→ PROBLEM: Within the material below, transcribe exactly the lines from the one holding "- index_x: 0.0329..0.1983" through the one holding "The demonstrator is", keeping both ends and skipping the rest.

→ RECORDS FOR PROCESSING:
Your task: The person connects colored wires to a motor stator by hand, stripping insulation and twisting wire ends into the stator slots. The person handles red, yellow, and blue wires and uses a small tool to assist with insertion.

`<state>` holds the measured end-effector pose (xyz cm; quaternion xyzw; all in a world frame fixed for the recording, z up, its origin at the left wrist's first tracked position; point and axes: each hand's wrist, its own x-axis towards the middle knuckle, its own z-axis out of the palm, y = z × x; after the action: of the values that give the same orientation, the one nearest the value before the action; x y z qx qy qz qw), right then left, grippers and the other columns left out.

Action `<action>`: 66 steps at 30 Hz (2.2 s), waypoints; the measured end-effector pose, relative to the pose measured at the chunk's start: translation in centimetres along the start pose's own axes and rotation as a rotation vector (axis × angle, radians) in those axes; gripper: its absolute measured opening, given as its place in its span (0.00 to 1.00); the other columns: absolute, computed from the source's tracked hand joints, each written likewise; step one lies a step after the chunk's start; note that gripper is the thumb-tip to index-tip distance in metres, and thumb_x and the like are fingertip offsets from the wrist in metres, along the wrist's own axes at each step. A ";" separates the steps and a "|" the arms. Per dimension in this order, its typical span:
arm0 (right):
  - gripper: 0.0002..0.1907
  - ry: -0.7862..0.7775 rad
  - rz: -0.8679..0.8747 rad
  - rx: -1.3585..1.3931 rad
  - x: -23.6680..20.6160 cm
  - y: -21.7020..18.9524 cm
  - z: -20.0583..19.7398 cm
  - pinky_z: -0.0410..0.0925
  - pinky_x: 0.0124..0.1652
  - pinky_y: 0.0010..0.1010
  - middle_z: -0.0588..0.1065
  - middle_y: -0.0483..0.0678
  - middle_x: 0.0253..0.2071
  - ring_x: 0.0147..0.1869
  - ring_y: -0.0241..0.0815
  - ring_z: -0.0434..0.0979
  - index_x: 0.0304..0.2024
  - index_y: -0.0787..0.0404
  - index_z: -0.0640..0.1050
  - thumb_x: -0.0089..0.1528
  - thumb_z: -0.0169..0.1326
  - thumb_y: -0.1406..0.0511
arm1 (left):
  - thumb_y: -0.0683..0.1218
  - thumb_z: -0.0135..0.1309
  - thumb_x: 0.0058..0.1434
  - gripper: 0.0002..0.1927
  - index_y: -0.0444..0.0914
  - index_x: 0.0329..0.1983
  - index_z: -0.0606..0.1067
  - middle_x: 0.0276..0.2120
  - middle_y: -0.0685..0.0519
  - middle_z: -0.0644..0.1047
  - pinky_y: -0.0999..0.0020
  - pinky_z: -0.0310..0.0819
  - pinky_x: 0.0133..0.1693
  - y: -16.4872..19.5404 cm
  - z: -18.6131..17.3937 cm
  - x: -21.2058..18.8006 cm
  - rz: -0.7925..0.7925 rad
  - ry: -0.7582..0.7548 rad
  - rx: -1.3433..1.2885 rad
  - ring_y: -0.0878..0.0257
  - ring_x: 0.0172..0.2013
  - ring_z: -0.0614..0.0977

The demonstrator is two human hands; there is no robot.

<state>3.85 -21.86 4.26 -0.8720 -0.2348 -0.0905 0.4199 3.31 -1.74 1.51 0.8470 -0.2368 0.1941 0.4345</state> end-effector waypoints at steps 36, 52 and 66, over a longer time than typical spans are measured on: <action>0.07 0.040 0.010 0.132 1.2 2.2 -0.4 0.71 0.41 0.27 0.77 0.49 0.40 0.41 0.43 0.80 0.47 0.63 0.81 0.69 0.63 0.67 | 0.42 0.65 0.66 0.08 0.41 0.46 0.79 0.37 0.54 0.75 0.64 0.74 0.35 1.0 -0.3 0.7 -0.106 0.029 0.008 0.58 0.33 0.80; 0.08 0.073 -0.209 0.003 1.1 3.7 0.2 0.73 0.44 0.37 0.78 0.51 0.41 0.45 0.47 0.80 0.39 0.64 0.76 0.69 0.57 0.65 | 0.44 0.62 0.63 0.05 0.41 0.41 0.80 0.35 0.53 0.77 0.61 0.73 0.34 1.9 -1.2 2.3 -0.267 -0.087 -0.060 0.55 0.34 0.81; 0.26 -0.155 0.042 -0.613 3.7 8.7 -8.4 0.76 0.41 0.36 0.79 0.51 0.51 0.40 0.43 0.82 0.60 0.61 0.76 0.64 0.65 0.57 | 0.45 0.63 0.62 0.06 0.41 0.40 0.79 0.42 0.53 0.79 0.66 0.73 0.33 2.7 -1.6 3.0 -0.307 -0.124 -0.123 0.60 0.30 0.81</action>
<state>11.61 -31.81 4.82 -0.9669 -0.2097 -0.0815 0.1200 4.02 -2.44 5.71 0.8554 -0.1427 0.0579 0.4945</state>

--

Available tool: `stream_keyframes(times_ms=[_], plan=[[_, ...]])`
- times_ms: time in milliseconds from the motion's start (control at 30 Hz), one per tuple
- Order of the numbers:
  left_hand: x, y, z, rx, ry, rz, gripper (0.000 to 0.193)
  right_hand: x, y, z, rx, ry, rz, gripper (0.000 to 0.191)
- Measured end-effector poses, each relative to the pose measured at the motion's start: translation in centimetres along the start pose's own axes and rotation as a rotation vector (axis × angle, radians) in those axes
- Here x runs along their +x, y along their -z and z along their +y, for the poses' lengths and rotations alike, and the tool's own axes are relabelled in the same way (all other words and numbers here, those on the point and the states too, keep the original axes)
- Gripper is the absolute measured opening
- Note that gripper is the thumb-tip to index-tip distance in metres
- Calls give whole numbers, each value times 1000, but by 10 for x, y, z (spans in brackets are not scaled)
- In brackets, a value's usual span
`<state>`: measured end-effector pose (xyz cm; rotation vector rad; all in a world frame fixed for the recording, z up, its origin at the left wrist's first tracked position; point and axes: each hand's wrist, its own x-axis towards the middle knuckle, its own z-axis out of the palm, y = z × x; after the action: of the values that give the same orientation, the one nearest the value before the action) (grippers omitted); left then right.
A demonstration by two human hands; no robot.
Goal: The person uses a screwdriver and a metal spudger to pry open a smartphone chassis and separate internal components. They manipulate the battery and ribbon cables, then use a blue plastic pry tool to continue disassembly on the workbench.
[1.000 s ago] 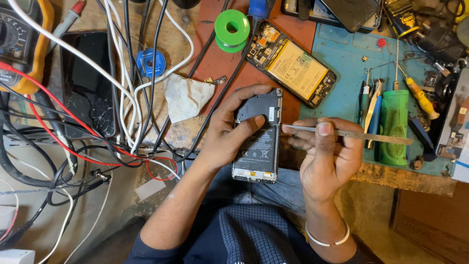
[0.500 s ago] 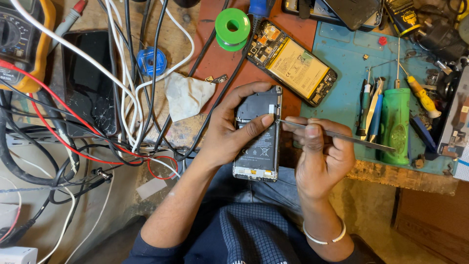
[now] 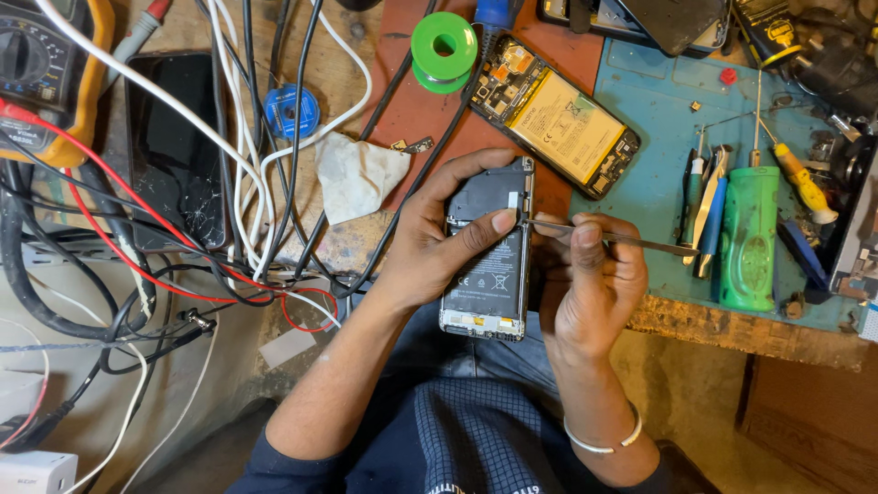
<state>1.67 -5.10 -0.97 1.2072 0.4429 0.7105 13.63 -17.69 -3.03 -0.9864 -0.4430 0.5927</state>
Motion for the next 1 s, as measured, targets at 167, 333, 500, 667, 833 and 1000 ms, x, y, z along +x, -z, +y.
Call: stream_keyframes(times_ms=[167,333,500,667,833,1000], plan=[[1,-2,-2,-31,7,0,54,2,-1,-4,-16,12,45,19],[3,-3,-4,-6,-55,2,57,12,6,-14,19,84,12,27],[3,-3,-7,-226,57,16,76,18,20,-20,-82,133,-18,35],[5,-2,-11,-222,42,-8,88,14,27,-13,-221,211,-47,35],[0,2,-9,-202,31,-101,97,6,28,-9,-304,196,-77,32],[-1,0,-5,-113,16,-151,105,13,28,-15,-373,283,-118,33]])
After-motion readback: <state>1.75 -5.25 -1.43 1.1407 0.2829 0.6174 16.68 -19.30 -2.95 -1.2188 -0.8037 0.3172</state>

→ ANSWER AREA:
  - index_x: 0.0329..0.1983
  - index_z: -0.0606..0.1067
  - middle_x: 0.0276..0.2120
  - middle_y: -0.0685..0.0519
  - middle_z: -0.0644..0.1047
  - pinky_y: -0.0999..0.0020
  - pinky_z: -0.0310..0.0819
  - pinky_x: 0.0133..0.1693
  - y: -16.4872..19.5404 cm
  - z: -18.6131..17.3937 cm
  - x: -21.2058..18.8006 cm
  - rz: -0.7925..0.7925 rad
  - ry: -0.7582..0.7548 rad
  - rx: -1.3433..1.2885 rad
  - ring_y: -0.0878..0.0257
  - ring_x: 0.0172..0.2013
  - ring_z: -0.0614..0.0977

The demonstrator is two human hands; there is no robot.

That finishes the exercise, with nothing more to add.